Allergan CEO Brent Saunders is mostly unfazed by the encroaching crowd. He said during a Sept. 5 presentation at the 2018 Wells Fargo Healthcare Conference that although Allergan takes its competition seriously, the company has been successfully dealing with rivals outside the U.S. for a long time.

"I think the fact that there'll be four or five potential neuromodulators on the market in the U.S. is probably a good thing for the overall market, because our penetration in this market is single-digits," Saunders said. "This market should expand significantly."

Considering the rise of botulinum procedures in the U.S. for the last two decades, competition seems to have only increased the fervor. Saunders said that investors "don't appreciate the competitive environment for neurotoxins in and of itself."

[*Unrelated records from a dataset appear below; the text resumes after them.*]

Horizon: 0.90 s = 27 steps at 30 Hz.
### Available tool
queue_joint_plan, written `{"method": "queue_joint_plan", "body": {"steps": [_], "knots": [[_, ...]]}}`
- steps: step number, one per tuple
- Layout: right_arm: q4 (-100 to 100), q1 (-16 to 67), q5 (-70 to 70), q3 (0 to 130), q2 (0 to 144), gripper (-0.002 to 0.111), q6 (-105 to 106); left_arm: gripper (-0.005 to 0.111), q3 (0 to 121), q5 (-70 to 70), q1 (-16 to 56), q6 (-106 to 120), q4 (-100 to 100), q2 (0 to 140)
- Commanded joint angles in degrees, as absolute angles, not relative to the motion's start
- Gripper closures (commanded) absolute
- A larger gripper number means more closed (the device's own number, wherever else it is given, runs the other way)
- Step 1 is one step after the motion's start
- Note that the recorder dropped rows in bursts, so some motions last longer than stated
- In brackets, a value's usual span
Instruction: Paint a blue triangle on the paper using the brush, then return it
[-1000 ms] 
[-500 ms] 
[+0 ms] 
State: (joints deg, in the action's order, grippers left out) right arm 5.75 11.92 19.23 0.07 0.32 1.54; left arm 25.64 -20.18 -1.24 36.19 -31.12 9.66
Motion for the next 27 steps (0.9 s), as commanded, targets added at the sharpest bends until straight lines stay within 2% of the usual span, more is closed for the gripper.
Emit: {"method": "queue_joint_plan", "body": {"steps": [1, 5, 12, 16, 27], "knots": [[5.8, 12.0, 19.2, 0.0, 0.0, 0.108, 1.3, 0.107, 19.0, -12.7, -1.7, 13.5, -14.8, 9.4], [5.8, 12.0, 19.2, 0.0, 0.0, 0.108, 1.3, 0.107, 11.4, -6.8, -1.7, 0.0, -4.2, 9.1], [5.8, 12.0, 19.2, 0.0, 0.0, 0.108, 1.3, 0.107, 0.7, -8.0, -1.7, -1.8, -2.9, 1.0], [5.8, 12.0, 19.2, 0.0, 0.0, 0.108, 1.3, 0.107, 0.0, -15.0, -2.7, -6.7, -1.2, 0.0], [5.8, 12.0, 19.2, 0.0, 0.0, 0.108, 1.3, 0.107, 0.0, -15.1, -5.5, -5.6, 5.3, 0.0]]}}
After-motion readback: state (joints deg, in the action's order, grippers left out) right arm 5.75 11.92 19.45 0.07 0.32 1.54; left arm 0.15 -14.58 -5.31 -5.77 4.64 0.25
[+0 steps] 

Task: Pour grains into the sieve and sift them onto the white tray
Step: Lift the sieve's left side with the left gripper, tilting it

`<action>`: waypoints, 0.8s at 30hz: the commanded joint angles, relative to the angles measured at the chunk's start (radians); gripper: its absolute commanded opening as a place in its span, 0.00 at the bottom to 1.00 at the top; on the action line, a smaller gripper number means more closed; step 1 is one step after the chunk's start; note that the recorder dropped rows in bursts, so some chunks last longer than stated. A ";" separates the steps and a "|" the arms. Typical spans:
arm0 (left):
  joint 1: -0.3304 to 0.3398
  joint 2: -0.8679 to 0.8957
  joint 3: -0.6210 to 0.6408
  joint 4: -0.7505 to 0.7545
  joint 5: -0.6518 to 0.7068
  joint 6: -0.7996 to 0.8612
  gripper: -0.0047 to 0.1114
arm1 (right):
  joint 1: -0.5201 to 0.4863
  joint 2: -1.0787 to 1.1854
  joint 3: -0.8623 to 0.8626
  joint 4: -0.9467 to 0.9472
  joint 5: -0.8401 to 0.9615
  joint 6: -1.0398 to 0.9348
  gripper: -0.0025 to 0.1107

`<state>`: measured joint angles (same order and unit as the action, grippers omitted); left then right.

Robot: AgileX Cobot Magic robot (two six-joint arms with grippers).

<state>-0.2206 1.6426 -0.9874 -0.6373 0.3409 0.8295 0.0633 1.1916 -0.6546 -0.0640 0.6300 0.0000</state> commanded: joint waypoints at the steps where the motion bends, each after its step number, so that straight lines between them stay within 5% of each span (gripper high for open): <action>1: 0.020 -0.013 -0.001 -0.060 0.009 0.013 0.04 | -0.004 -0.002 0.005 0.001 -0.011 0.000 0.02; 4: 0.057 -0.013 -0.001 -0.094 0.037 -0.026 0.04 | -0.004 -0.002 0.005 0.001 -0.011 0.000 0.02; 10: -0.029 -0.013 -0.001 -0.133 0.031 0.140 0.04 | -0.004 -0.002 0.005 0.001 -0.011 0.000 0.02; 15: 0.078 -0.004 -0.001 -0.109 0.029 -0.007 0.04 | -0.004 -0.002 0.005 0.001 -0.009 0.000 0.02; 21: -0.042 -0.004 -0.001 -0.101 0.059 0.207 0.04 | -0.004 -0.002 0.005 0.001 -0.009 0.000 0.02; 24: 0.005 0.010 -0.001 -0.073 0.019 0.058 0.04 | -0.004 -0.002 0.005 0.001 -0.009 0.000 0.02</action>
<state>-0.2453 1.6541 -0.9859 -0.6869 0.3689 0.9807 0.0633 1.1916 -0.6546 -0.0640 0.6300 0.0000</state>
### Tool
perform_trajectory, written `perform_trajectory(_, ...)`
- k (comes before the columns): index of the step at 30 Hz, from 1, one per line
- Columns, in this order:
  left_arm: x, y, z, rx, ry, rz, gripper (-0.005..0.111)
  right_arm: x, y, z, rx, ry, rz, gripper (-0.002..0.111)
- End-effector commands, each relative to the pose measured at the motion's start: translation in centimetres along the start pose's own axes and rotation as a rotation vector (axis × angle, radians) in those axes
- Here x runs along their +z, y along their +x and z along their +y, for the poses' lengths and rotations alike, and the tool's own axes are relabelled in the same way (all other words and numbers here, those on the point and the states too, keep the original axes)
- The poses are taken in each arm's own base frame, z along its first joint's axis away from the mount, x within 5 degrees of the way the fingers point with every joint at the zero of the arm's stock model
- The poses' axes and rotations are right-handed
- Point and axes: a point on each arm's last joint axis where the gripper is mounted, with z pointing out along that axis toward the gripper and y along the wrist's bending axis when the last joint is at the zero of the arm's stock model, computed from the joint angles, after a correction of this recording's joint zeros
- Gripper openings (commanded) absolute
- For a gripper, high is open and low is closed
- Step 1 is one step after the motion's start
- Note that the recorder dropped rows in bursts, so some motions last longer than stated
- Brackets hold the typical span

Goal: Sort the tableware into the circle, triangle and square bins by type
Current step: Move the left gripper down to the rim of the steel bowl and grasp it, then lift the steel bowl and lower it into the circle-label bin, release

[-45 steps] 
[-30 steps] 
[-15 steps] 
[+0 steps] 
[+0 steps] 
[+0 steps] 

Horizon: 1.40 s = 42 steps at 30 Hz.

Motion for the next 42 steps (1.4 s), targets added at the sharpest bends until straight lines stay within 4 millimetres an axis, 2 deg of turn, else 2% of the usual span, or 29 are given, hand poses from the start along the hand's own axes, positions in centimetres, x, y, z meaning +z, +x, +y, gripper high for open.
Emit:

In the U.S. more than 4.5 million botulinum toxin procedures were performed in 2016, according to the American Society for Aesthetic Plastic Surgery, or ASAPS. The number of injectable aesthetic procedures overall made a 40% jump in five years. At an average procedure cost of $376, the total expenditure for aesthetic uses in 2016 was more than $1.7 billion.

As Allergan's best-selling product, Botox brought in $3.17 billion for aesthetic and therapeutic uses in 2017, almost 20% of the company's entire revenue. By way of comparison, Ipsen made $382 million total with Dysport.

One factor that sets Botox apart is the number of uses for which it has been approved. Its sales figure comprises revenue from treatments for overactive bladder, urinary incontinence, migraines and more. Allergan is also undergoing clinical trials to demonstrate Botox's effectiveness as a treatment for depression, where it has demonstrated success.

Allergan is also looking to expand in the younger market. Millennials have increasingly become a more viable target for Botox and other medical aesthetics. Patients ages 19 to 34 represent 14% of the botulinum toxin market, according to ASAPS, and that growing number is changing the way aesthetics businesses are thinking about their products.

"We do believe the millennials will be more price-sensitive as they come into the category. The strategy we use for the baby boomers doesn't give me the strategy we use for the millennials," Saunders said. "And you'll see some of that really changing with the way we go to market in the coming year or two as millennials become more important to us."

Allergan has also diversified in the aesthetics business by offering its dermal filler Juvederm and double-chin reducer Kybella, among others. Galderma entered the filler space with Restylane, Sculptra and Emervel.

These are all non-surgical procedures with big growth potential to possibly rival botulinum toxins, Saunders said.